Non ce ne voglia Jack Bonaventura, ma il brasiliano ha saputo colmare alla perfezione il vuoto lasciato a ottobre dal numero 5 rossonero. Un exploit che in pochi si sarebbero immaginati, ma che colpì Gattuso fin dai suoi primi allenamenti a Milanello, tanto che il tecnico ex Pisa e Palermo lo ha sempre mandato in campo dal primo minuto in queste sue prime 11 gare da giocatore del Milan.

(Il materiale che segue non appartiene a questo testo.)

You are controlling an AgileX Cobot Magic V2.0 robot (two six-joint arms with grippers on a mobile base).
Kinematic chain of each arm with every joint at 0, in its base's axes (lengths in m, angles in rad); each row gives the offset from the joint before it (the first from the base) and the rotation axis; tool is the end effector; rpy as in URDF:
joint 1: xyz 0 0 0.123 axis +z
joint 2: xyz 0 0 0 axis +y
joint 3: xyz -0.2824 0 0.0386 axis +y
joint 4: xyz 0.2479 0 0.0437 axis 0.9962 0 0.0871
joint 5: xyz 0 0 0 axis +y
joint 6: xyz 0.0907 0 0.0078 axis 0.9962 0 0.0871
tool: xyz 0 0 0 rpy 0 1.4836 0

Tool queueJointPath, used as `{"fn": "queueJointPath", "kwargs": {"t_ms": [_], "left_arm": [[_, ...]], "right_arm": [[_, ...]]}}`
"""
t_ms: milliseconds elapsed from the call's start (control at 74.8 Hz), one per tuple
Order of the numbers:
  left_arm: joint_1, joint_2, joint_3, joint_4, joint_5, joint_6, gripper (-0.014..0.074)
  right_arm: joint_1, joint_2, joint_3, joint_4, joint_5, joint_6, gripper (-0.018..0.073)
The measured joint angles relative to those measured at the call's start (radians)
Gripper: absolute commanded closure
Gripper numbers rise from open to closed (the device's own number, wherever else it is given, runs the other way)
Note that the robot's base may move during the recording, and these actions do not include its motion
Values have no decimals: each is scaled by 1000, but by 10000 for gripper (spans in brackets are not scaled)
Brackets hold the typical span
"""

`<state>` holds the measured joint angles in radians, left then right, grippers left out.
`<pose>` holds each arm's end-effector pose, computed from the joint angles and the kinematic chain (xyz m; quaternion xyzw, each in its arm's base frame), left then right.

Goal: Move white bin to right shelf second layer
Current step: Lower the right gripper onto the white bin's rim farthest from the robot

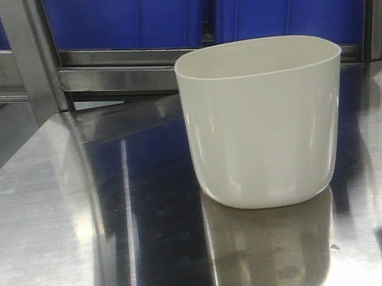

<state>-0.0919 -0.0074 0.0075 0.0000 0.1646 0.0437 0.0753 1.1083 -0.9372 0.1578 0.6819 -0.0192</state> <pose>0.0557 -0.0051 0.1960 0.0497 0.7323 -0.0164 0.6790 0.2245 0.0260 0.3313 -0.0065 0.9179 0.0806 0.3884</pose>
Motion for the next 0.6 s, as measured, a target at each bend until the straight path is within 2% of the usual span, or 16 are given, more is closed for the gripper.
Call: {"fn": "queueJointPath", "kwargs": {"t_ms": [201, 602], "left_arm": [[0, 0, 0, 0, 0, 0, 512], [0, 0, 0, 0, 0, 0, 512]], "right_arm": [[31, 2, 0, 0, -4, -8, 22], [163, 130, -115, 2, 35, -8, 22]]}}
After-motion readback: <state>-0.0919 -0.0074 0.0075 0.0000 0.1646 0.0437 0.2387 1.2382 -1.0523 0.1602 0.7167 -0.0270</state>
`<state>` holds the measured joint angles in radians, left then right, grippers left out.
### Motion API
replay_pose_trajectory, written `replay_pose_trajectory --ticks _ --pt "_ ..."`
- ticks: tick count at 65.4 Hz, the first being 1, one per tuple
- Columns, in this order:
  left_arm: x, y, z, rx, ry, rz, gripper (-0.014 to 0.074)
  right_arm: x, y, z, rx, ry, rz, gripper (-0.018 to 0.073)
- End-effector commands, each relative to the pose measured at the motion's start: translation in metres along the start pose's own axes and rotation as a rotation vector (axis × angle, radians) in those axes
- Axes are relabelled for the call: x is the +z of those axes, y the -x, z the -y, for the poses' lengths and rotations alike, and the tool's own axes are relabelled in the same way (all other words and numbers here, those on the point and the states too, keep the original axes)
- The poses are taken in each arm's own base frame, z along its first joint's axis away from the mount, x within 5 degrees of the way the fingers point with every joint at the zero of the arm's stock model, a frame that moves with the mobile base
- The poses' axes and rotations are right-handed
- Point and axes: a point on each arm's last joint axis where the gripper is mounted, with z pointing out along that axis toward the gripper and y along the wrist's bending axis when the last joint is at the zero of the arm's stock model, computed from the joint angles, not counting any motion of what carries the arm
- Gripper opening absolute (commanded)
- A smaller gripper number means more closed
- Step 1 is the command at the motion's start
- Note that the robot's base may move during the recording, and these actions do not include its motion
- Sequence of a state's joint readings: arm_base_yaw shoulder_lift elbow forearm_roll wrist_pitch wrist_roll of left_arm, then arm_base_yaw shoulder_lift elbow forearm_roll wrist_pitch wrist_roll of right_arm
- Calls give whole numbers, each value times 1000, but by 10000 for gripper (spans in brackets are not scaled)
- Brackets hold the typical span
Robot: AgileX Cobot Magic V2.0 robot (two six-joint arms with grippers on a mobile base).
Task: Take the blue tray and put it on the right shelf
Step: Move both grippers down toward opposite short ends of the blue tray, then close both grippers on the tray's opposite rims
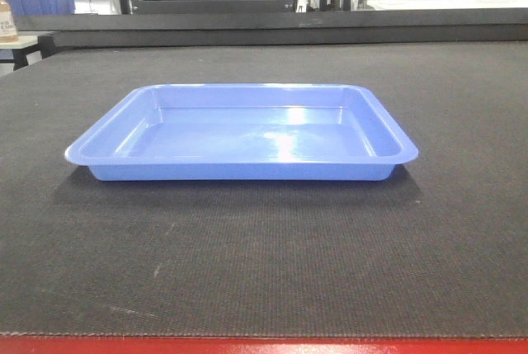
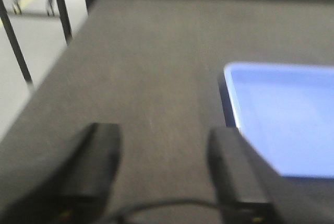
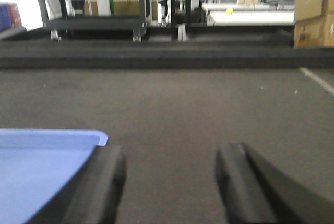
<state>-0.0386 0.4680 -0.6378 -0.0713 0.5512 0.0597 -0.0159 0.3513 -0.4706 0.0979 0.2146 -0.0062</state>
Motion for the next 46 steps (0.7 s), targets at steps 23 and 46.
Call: replay_pose_trajectory --ticks 23,46 --pt "83 71 52 91 -271 -238 435 94 64 -57 -38 280 -300 603" --pt "195 96 83 81 -250 -617 434 210 56 -95 -25 258 -739 603"
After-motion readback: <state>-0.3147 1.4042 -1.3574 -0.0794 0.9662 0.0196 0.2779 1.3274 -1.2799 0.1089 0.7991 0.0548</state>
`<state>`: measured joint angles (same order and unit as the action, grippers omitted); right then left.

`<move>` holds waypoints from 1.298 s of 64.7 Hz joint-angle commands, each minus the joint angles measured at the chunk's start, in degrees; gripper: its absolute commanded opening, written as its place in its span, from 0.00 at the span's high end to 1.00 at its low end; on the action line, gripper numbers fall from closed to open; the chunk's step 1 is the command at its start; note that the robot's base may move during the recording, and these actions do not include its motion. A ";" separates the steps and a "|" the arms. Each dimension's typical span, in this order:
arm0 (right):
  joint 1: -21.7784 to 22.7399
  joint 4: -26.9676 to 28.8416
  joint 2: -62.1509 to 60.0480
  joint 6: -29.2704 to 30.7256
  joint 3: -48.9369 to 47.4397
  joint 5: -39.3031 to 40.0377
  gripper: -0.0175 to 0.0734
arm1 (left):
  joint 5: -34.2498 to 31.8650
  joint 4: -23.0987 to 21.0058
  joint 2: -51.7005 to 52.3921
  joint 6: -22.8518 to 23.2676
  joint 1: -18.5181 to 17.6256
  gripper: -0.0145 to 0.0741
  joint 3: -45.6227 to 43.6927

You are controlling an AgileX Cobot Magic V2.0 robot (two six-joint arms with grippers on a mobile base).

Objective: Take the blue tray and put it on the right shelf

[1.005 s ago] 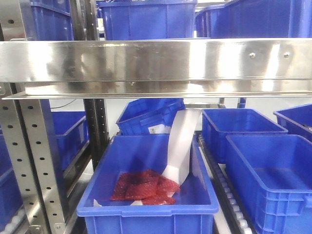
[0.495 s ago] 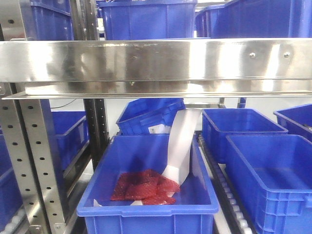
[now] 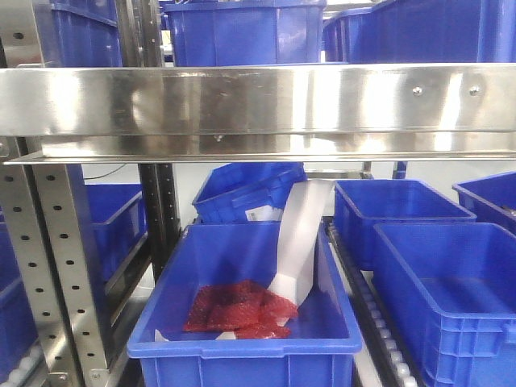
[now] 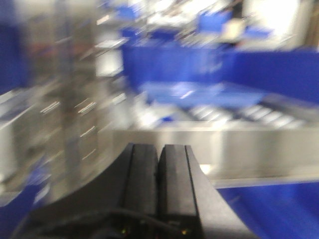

Lucas si è preso a suon di prestazioni in partita e serietà in allenamento la fiducia di compagni, allenatore e staff tecnico. Una fiducia che permette al classe '97 di tentare anche le giocate più difficili in partita, alcune delle quali hanno permesso di scardinare i meccanismi difensivi delle squadre avversarie. Il brasiliano ha trovato la propria collocazione tattica da mezzala mancina, decisamente più lontano dalla porta rispetto a quando vestiva la maglia del Flamengo. Eppure, la corsia sinistra con lui Rodríguez e Calhanoglu funziona alla perfezione.

Nel prossimo futuro, Gattuso starebbe pensando anche ad una possibile inversione di ruolo tra Paquetà e il numero 10 turco. La qualità del carioca potrebbe influire maggiormente in zona gol, mentre il turco arretrando potrebbe dare più libertà al suo calcio geometrico. La palla passa a Rino.